A comparison of head and version, Data Vault and anchor modeling
In this exercise we are going to evolve our data warehouse from one model to the next based on some simple requirement changes.
To make things more concrete we are going to use the very simple model below.
Our simple model keeps information about products and their categorization. Every category belongs to a cluster. Because we do not keep more information than the cluster’s name the clusters is modeled as a column on the category table.
Here we are skipping a lot of details on implementation from all the methods and focus more on the big differences
Head and version
Our first requirement is to keep history for the product prices and on which category they belong to, as well as the changes that categories go on regarding clustering.
The most flexible and generic way to keep history is by creating a new row for every mutation.
To implement it we can split the columns that we expect to change in a separate table and add a row identifier on that table. For referencing the columns left on the immutable table we can add an id column as object identifier.
So on our model we are bringing price and cluster on separate tables and add ids on those tables. We are adding ids on head tables as well to internally identify the objects. We can now use head_id to reference their corresponding head tables from version tables.
Our DWH implemented as head and version model will look like:
Head and version works well and will handle many requirement changes such as adding new records and data integration. But when it comes to changes like changing relationship cardinality from 1:M to N:M or changing non history attributes to history attributes it will start to give us extra work. So we will have to change the model, migrate data, change ETL/ELT etc.
So why not prevent those cases from the start?
Let’s bring all columns but business key column to history tables and let’s split relationship columns in its own many to many tables.
We are going to make some other small changes. For instance we are going to remove its own ids on the history tables and use the head_ids, which by the way are renamed as id.
We are using ids together with the load date as primary key on the history tables and we are going to rename the tables as well so we can better indicate which tables are hubs, links or satellites.
Our DWH implemented as Data Vault will look like:
In the model above we created only one satellite per hub but we can have as many satellites as we want per hub/link, giving us the possibility to split the columns in many ways including change frequency.
Data vault works very well and it has the flexibility and agility to accommodate many changes which might come from the business or we might need to implement for technical reasons.

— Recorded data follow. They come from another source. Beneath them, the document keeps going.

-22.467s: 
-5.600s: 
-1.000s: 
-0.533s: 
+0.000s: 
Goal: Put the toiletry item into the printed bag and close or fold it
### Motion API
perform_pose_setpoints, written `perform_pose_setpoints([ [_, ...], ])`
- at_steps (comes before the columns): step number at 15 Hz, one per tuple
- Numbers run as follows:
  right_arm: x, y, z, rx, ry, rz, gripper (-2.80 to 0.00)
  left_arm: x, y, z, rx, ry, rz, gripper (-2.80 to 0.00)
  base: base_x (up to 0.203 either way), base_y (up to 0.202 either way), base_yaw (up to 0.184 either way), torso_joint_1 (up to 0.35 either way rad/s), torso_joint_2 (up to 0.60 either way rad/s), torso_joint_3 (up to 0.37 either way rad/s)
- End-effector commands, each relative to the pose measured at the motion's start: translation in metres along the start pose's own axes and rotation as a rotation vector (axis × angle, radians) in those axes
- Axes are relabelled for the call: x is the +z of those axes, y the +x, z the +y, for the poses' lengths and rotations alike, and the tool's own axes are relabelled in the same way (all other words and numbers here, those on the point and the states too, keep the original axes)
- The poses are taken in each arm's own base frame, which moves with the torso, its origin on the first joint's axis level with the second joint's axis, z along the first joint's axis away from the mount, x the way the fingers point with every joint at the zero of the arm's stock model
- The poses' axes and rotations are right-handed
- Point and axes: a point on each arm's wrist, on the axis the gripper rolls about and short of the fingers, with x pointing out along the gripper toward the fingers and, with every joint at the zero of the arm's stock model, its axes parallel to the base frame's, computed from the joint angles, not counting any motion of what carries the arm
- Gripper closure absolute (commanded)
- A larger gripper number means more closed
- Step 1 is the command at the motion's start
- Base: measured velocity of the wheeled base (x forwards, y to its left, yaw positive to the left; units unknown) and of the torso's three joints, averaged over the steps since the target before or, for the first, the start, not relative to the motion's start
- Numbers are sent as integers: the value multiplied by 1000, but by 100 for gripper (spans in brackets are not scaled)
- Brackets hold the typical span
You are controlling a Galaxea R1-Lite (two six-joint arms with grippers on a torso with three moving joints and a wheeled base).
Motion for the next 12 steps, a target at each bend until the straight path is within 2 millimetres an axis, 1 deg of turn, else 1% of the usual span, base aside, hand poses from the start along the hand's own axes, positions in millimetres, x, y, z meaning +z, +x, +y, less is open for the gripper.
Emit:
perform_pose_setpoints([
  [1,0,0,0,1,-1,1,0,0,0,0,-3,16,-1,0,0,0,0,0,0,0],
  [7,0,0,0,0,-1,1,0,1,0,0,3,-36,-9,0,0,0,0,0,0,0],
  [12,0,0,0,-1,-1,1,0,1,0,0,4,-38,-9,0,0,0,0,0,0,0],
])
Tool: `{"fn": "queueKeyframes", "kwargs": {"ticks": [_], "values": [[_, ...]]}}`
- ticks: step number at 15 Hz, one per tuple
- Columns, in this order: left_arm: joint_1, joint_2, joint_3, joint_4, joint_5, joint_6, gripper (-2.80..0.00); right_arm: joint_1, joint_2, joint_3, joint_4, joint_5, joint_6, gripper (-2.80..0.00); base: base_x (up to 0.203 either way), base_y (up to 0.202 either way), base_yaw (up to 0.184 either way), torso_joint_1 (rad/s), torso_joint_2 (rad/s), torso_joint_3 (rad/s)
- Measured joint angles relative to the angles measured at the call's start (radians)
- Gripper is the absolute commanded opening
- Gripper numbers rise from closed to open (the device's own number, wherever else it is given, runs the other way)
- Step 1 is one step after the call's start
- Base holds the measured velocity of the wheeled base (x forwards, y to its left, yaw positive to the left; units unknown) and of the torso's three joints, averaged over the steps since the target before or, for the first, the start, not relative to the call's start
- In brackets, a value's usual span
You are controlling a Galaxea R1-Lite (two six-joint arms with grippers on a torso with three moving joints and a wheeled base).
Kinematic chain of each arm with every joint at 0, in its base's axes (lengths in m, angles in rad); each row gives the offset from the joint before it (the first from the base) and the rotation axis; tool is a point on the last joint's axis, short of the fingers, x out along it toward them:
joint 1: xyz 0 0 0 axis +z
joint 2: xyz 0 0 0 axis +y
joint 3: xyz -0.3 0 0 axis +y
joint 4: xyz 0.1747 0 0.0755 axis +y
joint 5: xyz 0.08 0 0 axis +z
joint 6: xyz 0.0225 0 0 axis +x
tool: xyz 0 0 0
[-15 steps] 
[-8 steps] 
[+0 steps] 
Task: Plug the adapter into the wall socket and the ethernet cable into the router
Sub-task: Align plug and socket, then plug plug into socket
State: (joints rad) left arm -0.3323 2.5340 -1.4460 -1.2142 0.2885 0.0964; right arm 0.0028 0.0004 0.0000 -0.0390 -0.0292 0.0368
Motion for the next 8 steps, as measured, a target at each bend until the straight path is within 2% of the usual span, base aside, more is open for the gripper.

But let’s see how Data Vault handles data integration when the same objects are identified differently on different systems and/or business units.
Let’s assume that in our little example a new model will be loaded where the product is identified by it’s name and the product code does not even exists at all on the new source.
In this case we will have to create a different hub where the business key is the name and link the two product hubs via a same as link which in this case can be easily populated with a simple rule.
This means that on Data Vault modeling the hub does not actually represent a business object but it represents a business key instead.
What if we take the business key columns out of the hub and put them in its own tables?
In the same way we will split every attribute on in its own table.
Now we can combine on the fly whatever combination of columns that is unique and fits our needs and use them as identifier for an object removing the need to create multiple hub/anchor tables for the same business entity.
We are making some other changes on the model like keeping history only for attributes required to. And we are renaming tables to better indicate which ones are anchors, ties and attribute tables.
Our DWH implemented based on anchor modeling will look like:
Keep in mind that with the approach used by anchor modeling there might be some cases to be considered. Take in account the case when:
1. First product with code “apl” arrives from source 1 but the name is null.
2. Than the product with name “Apple” comes from source 2 but the code is null.
3. In a later time the first source brings the information that the product with code “apl” has the name “Apple”.
In this case two entires will be created on “Product anchor” for the same product. Now we need some sort of “same as” tie to keep the information that this two entries represent the same object.
Moving from one method to the other we are adding flexibility to our Data warehouse but in the same time we are adding complicity to it, even though using the right tools this added complexity can be hidden from us.
Each of this methods has it’s own strong and week points and there is no winner. All depends on individual cases and needs.